Another good thing to have would be a means of evaluating the extension. I have had reports of "it does not work on site X" but the reason is rarely distilled to be debuggable. Some sample, hosted Web pages that isolate a problematic feature would help to be able to isolate shortcomings. Having these hosted in a predictable environment (e.g., a test suite consisting of fundamental features on GitHub pages) would be helpful.

hanoii commented 5 years ago

I should note that WARCreate should maintain a privileged trait with regard to AJAX and CORS. Normally, fetching resources in this way would cause the request to be rejected from the server hosting the resource. Also note that at one point we tried moving from XHR to Fetch but the latter was limited in what headers could be read from the response, so that information would be unavailable to be included in the WARC. Hence, you will see a bit of XHR in the code instead of the modern alternative.

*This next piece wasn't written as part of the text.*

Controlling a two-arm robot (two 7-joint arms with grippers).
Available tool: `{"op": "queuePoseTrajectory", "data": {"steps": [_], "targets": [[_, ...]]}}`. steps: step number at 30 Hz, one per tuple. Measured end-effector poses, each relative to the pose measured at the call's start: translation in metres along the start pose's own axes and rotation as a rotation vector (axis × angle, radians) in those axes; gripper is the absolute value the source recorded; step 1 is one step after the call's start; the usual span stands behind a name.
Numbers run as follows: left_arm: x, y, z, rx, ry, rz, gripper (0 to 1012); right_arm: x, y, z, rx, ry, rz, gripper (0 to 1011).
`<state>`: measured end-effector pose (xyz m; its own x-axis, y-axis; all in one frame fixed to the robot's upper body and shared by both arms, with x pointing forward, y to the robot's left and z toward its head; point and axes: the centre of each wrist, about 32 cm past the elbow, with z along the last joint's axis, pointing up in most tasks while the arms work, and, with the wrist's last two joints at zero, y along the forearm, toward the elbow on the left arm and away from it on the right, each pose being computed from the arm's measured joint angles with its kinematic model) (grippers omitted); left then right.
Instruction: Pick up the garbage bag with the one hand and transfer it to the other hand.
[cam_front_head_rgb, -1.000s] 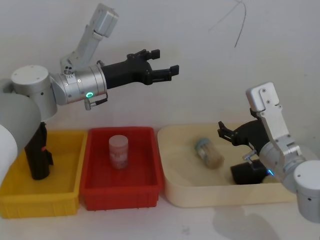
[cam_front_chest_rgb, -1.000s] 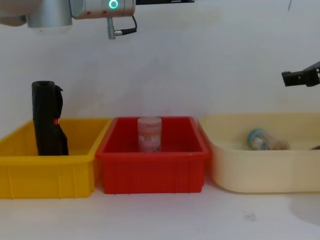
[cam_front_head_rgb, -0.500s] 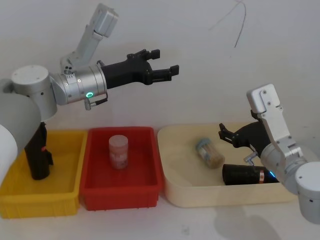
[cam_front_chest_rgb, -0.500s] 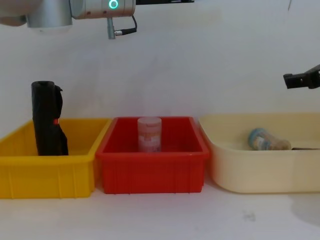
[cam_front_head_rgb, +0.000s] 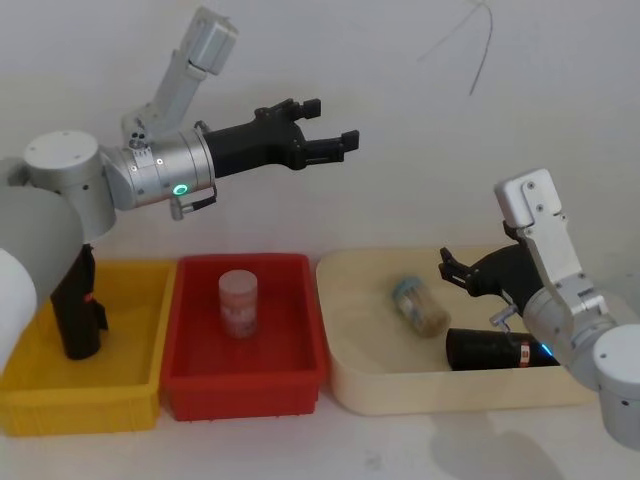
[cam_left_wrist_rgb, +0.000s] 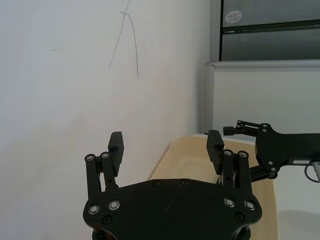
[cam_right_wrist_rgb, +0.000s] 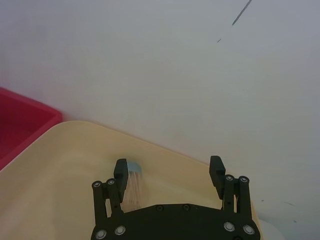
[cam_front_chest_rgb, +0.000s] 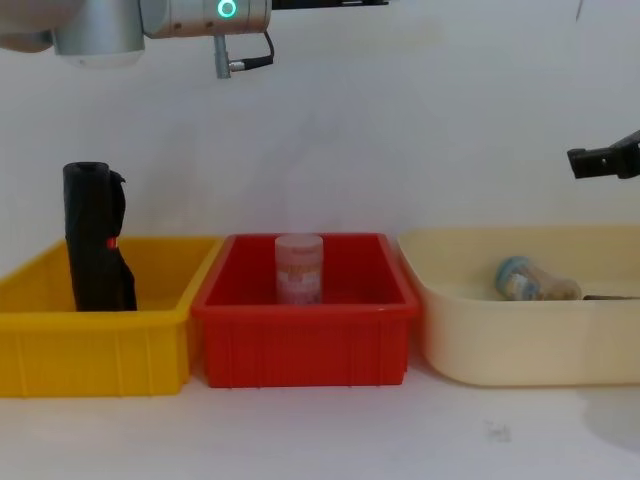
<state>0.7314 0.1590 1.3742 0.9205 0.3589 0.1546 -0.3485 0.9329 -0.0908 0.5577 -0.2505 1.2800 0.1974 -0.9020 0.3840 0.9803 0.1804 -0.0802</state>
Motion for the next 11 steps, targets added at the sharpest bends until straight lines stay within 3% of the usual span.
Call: {"op": "queuePoseTrajectory", "data": {"steps": [11], "targets": [[0.0000,0.0000,0.0000,0.000,0.000,0.000,1001,0.0001,-0.0003,-0.0002,-0.001,-0.001,0.000,1000]]}}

I am not sure I understood this. I was wondering what do you do on XHR or AJAX requests to store that data on the Warc, are those also re-fetched or is that payload actually on the webRequest API.

I recently worked on this site: www.moogmusic.com, it's an angular site with a rest interface so although probably complex to capture, it's predictable in the sense there's no random query strings appended or anything. A quick try on the extension also doesn't work with replaying afterwards on webrecorder player, and looking at the devtools of the players I see missing request on the REST resource.

Using devtools would make the job easier. The API did not exist when I initially created WARCreate but after it was introduced, with a cursory analysis and the advice of @N0taN3rd, we found that it needed to be "open" to be accessible. I am unsure if this is still the case but if not, would be open to explore using devtools if it gives a more comprehensive ability to capture what's coming over the wire. Having the raw data would be ideal but WARCreate currently attempts to account for the inability to do so at the time.

I believe it still has to be open, but it could potentially be a good compromise if it really helps.

Another good thing to have would be a means of evaluating the extension. I have had reports of "it does not work on site X" but the reason is rarely distilled to be debuggable. Some sample, hosted Web pages that isolate a problematic feature would help to be able to isolate shortcomings. Having these hosted in a predictable environment (e.g., a test suite consisting of fundamental features on GitHub pages) would be helpful.

Have you had any success in capturing twitter/facebook? I know now that replaying what's captured on those sites is complex on its own.

I don't know yet how to distill an issue from a site unless I debug the extension extensively. But as mentioned above I tried also lanacion.com.ar and that one also didn't replay properly.

But if I find something concrete I will sure let you know.

The one thing I am mostly worried about is the real feasibility of creating a warc from a regular extension. You seem to have done a great job overcoming some of the issues but I wonder if others are simply not possible to be done within the extension. Is your current feeling that there should be a way to create a fully valid ward out of every interaction of the site and the server from a regular extension?

payingattention commented 4 years ago

I couldn't open it though with https://github.com/webrecorder/webrecorder-player or https://github.com/webrecorder/pywb, it gives a record.

I can confirm that saving by "Uploading [WARC] to Collection" with https://conifer.rhizome.org/037 (https://WebRecorder.io/037 changed name) your WARC file only get to 50% and then says "Error Encountered".

Rhizome-Conifer _ #Accounts (Web archive collection for user @037)

The same https://twitter.com/prosodyContext page saved with the https://WebRecorder.net https://github.com/webrecorder/webrecorder-desktop ".AppImage" binary works (I do not mean to make you compete, multiple tools is important). I can provide the WARCreate WARC archive(s) in question if you ask.

Should I make a separate support issue ticket or is here appropriate/good?